Your data application teams create various APIs for their data applications. These APIs can be difficult to discover across your organization. Placing an API catalog in your data management landing zone can solve this problem.
An API catalog can help standardize your documentation and offers a place for internal collaboration on APIs. It also can drive consumption, publishing, and governance controls across your organization.
Continue with your current solution.
Manage data quality as close to the data source as possible to prevent quality issues from spreading across your analytics and AI systems. By integrating quality metrics and validation into your data processes, you align the quality management with the teams most familiar with the data, ensuring a deeper understanding and better handling of the data assets.
Data lineage also provides data quality confidence, and you should provide it for all data products.
For more information on data quality management, see Data quality.
You should capture and store entity relationship models in a central location within your data management landing zone, providing data consumers a single place to find conceptual diagrams.
Many customers use ER Studio and OrbusInfinity to model their data products before ingestion.
Your organization might decide to create many automation services to augment cloud-scale analytics capabilities. These automation services drive conformity and onboarding solutions for your analytics state.
If you decide to build these automation services, you should have a user interface that acts as both a data marketplace and an operation console. This interface should rely on an underlying metadata store such as Metadata standards.
Your data marketplace or operations console calls a middle tier of microservices to facilitate onboarding, metadata registration, security provisioning, data lifecycle, and observability.

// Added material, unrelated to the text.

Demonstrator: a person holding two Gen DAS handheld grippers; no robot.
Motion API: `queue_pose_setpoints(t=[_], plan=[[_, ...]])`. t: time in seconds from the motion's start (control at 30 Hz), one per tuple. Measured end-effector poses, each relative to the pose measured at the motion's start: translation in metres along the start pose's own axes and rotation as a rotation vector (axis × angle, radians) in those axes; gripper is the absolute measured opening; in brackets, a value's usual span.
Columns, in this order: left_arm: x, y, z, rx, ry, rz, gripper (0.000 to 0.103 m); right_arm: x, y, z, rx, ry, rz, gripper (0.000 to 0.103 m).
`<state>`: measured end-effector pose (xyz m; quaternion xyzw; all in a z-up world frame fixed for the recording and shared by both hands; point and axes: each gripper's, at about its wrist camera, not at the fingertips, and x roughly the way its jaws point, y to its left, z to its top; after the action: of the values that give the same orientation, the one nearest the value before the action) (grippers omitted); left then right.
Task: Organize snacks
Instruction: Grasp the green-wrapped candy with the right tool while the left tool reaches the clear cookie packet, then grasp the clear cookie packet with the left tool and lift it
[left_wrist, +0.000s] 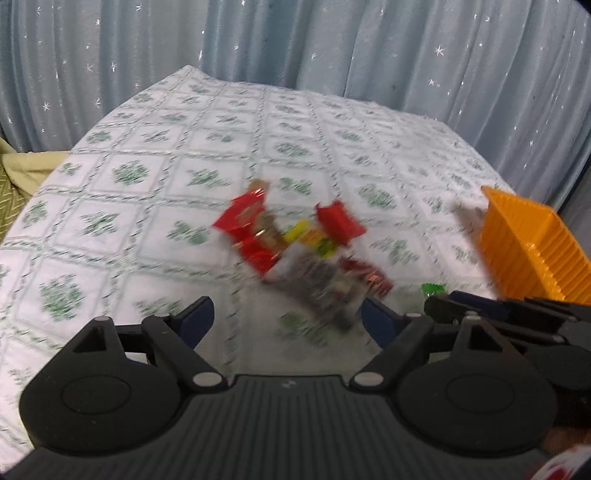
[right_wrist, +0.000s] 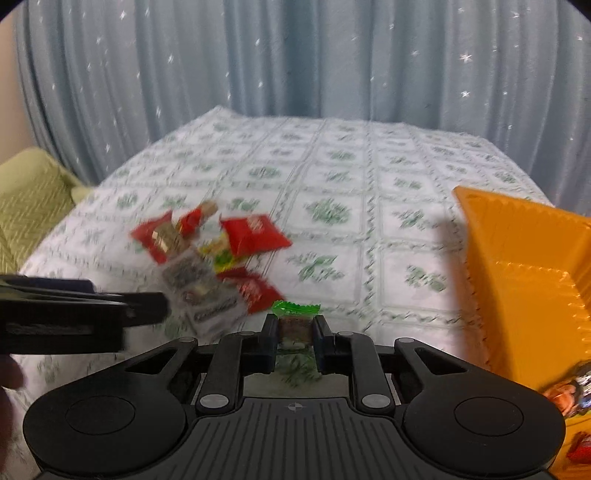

You can provision the service layer resource group to host your metadata store.
Important
None of these automation services are products, and they don't illustrate any roadmap item. They are listed to help you consider which items you might want to automate.
Service | Service Scope |
---|---|
Data landing zone provisioning | This service creates a new data landing zone. It's unlikely to have high usage, but is included for end-to-end onboarding solution completeness. For more information, see Provision the cloud-scale analytics |
Data product onboarding | This service creates and amends resource groups that pertain to an onboarded tenant. It also contains capabilities to upgrade and downgrade SKUs and to activate and deactivate resource groups for any onboarded tenant or service. It creates a new data landing zone DevOps. For more information, see Provision the cloud-scale analytics |
Data agnostic ingestion | This microservice creates new data sources for ingestion into your data landing zones by communicating with an Azure Data Factory SQL Database metastore in each data landing zone. For more information, see How automated ingestion frameworks support cloud-scale analytics in Azure |
Metadata | This service exposes and creates metadata for the platform. For more information, see Metadata standards |
Access provisioning | This service creates access packages, access policies, and asset access approval processes (manual or automatic) using SPN/UPN. It can also expose an API to provide a list of subscription requests (assets) that users submitted in the past 90 days. For more information, see Data access management |
Data lifecycle | This service is responsible for maintaining your data lifecycle based on metadata. This maintenance can include moving data to cold storage and deleting records that no longer need to be retained. For more information, see Data lifecycle management |
Data domain onboarding | ONLY APPLICABLE TO DATA MESH. This service captures metadata pertaining to new domains and onboards the new domains as needed. It can also create, update, activate, and deactivate any domain or service line you might build into a microservice. For more information, see Provision the cloud-scale analytics |
Your data management landing zone hosts an Azure Container Registry. The Azure Container Registry allows your data platform operations to deploy standard containers for use in data science projects that your data application teams consume.